ただ、1968年以来55年ぶりの出場となった前回は、10人全員が区間2桁順位、往路20位、復路16位の総合18位と、箱根駅伝の厳しさを思い知らされる大会になった。そして選手たちは第100回の今シーズンに向け、「シード権獲得」という次のステップを目標に掲げた。

前回1~4区を走った4人が今回も主軸に

前回のメンバーは当時、全員が3年生以下。「箱根を経験したメンバーが全員残った形なので、チーム力は上がっている」と、エースの関口も自信をみせる。新たに台頭した選手も加え、選手層も厚みを増している。10000mの上位10人の平均タイムは28分台。予選会では上位10人中9人がハーフマラソンの自己ベストをマークした。予選会後は監督不在の中、前年の練習メニューを参考にし、林英明コーチが選手たちの意見を取り入れながら作成した練習メニューに取り組んできた。

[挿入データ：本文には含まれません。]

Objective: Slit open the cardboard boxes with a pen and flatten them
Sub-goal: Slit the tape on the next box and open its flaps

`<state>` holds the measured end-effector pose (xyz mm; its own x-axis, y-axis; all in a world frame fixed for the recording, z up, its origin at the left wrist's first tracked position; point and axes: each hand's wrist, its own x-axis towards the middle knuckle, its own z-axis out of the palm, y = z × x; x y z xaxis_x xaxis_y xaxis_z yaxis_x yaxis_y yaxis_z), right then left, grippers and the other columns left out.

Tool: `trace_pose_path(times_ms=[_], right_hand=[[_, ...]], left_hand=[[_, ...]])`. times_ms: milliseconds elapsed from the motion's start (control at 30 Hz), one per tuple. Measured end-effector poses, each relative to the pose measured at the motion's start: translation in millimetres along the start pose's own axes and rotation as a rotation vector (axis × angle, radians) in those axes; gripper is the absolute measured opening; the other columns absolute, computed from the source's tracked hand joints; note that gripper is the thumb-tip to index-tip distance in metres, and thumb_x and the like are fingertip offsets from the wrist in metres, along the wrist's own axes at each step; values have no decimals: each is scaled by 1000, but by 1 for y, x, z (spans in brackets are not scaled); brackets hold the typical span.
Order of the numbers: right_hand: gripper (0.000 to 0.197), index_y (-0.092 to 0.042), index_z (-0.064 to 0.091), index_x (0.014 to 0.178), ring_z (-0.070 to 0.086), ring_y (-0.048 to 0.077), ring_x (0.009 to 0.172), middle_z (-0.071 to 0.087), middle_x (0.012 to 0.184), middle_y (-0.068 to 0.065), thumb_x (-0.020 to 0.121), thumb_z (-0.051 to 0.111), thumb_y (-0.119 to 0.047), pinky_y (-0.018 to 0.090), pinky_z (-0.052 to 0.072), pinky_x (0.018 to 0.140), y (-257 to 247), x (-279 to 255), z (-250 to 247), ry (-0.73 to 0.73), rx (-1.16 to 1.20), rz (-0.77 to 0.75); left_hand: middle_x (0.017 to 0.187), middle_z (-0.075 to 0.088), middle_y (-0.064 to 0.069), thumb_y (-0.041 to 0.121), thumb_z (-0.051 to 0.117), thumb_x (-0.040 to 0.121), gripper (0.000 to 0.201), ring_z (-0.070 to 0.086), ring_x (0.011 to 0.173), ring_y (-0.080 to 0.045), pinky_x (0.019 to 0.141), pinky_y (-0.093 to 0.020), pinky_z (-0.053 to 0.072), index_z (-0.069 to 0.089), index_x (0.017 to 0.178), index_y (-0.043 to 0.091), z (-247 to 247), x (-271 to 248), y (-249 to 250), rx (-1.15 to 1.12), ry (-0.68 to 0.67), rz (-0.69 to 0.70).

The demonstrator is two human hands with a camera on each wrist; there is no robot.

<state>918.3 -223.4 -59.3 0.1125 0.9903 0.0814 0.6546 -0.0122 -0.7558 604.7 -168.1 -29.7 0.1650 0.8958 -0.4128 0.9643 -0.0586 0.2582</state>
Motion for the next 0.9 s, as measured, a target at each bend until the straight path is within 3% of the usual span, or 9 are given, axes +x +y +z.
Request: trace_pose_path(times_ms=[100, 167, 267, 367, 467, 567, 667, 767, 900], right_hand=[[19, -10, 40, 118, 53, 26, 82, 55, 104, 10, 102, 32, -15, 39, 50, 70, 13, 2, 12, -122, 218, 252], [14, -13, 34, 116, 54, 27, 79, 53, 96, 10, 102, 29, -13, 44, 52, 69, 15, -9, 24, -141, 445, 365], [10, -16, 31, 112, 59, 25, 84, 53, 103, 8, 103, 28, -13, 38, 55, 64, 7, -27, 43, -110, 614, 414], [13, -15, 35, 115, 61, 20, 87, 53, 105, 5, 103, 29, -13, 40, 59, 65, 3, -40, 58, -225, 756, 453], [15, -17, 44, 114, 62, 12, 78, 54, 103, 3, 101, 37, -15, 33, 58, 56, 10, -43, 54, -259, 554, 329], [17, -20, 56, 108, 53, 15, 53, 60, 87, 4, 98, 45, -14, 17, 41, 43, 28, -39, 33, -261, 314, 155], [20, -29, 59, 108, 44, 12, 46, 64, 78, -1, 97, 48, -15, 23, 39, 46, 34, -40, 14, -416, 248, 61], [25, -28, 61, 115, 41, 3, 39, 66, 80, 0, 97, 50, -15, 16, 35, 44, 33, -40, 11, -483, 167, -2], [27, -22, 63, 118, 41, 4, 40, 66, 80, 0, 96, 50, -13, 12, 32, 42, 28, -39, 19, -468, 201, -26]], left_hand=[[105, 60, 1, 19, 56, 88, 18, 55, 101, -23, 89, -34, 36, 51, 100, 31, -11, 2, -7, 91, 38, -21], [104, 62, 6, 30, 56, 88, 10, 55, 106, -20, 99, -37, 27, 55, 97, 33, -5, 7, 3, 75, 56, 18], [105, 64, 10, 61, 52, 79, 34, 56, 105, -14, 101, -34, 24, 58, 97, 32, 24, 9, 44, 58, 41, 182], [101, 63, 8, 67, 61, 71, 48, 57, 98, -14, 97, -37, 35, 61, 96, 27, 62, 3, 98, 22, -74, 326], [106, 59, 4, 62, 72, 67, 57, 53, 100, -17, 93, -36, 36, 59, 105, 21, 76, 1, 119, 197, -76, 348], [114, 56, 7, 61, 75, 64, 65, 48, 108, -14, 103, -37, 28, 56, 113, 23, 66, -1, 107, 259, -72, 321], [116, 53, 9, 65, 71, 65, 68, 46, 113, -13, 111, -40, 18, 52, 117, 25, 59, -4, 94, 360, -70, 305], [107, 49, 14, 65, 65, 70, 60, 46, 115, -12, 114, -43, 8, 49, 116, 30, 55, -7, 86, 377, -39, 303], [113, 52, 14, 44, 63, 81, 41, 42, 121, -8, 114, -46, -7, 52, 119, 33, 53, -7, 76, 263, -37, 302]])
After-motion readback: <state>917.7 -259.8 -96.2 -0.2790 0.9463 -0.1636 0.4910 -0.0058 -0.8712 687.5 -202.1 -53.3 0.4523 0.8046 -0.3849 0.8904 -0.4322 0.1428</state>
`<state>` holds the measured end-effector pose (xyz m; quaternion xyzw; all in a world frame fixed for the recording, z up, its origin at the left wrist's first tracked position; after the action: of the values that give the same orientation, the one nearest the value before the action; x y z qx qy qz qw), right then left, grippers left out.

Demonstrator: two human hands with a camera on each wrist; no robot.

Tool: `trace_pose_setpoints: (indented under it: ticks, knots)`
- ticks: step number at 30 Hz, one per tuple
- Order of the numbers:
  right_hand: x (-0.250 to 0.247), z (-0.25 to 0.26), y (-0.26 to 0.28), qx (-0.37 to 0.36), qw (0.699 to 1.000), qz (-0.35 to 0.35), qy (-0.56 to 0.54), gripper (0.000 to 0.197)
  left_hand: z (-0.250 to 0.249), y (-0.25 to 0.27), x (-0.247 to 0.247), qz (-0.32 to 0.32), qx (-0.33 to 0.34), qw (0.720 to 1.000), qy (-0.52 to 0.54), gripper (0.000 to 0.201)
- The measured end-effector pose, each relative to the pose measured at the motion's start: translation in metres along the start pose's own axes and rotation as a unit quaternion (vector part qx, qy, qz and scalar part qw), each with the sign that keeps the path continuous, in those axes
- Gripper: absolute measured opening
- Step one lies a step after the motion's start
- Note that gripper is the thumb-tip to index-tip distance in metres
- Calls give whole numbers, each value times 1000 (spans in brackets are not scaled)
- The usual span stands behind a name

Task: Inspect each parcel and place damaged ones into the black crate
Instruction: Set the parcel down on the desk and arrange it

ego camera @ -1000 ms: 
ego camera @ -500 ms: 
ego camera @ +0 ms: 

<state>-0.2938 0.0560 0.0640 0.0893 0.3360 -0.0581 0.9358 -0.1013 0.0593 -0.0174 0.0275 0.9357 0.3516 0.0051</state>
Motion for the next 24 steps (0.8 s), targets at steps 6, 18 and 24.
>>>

前回、1区~4区を走った林虎大朗(3年、大牟田)、國安広人(2年、須磨学園)、関口、馬場賢人(2年、大牟田)の4人がチームの軸として今回も1~4区を担うとみられる。前回3区を走った関口は「チームに貢献できるならどこの区間でも」と前置きしながら「希望は1区。自分の持ち味はラストスパートのキレ。それが一番生かせる区間を走りたい」と意気込む。前回“花の2区”を経験した國安は、今回も2区を走るつもりで準備しており「目標は67分台。最低でも1桁順位で走りたい」と言葉に力を込める。

前回の箱根路1区の林。今回も主要区間を担うとみられる(撮影・井上翔太)
前回の箱根で2区を走り、今回雪辱に燃える國安(撮影・井上翔太)

前回、5区、6区を経験した相澤拓摩(2年、専大松戸)、内田賢利(4年、駒大高)が故障などの影響で今季は本来の力を発揮できず、エントリーメンバーから外れた。上りの5区には岸本健太郎(4年、須磨学園)、下りの6区には中西洸貴(3年、國學院久我山)、安藤圭佑(3年、豊川)らが名乗りをあげている。

話し合いから外れた「ボーダーライン上の選手」

エントリー16人のメンバーは学生主導で決めることになった。当初は主将の宮澤を中心に、今季のレース結果やポイント練習での結果などから総合的に判断して決めようとした。しかし、簡単にはいかなかったという。

10~12人目まではすんなり決まったが、問題は当落線上にいる選手。誰を入れるのか、誰を外すのか。宮澤はこう振り返る。

「当然、みんな『走りたい、自分が入りたい』と思うわけですから、全員で話し合っていては決まらないんです。だから、ボーダーライン上の選手は選考の話し合いに入らないと決めました。前回の箱根を走って、今季最後まで結果を出し続けた8人を中心に話し合ってもらって16人が決まりました」

宮澤自身も「ボーダーライン上の選手」だったため、話し合いからは外れた。結果、エントリー16人の中に、宮澤の名前はなかった。

「全員が100%納得する選考というのはできないと思うんです。僕自身、葛藤もありましたし、最後の最後、メンバーに入れなくて今でも悔しい気持ちはあります。でも、それがチームの下した決断ですし、主力の選手たちのことを信頼していますから。これがベストの16人です」

記者会見で意気込みを語る主将の宮澤(後方左、撮影・小川誠志)

難しい挑戦「一歩踏み出せる声かけを」

1月2日、3日に誰がどの区間を走るのか。学生たちはこれから最も難しい決断をしていかなければならない。

10月の予選会は4位の日本体育大学から10位の東海大学まで、合計タイムが1分半の間に7校がひしめく接戦だった。23校が出場する今回の箱根駅伝、シード権を巡る争いは激戦必至と見てよいだろう。

「困難があった中、難しい挑戦になると思うけれど、立教らしい積極的な走りでシード権獲得へ向けて、最後までチーム一丸となって頑張っていきたいです。自分は競技者係として、全区間の中継所へ行くことになるので、選手に一歩を踏み出せるような声かけをしていきたい」

厳しい戦い、難しいチャレンジを前に、宮澤はそう言って前を向いた。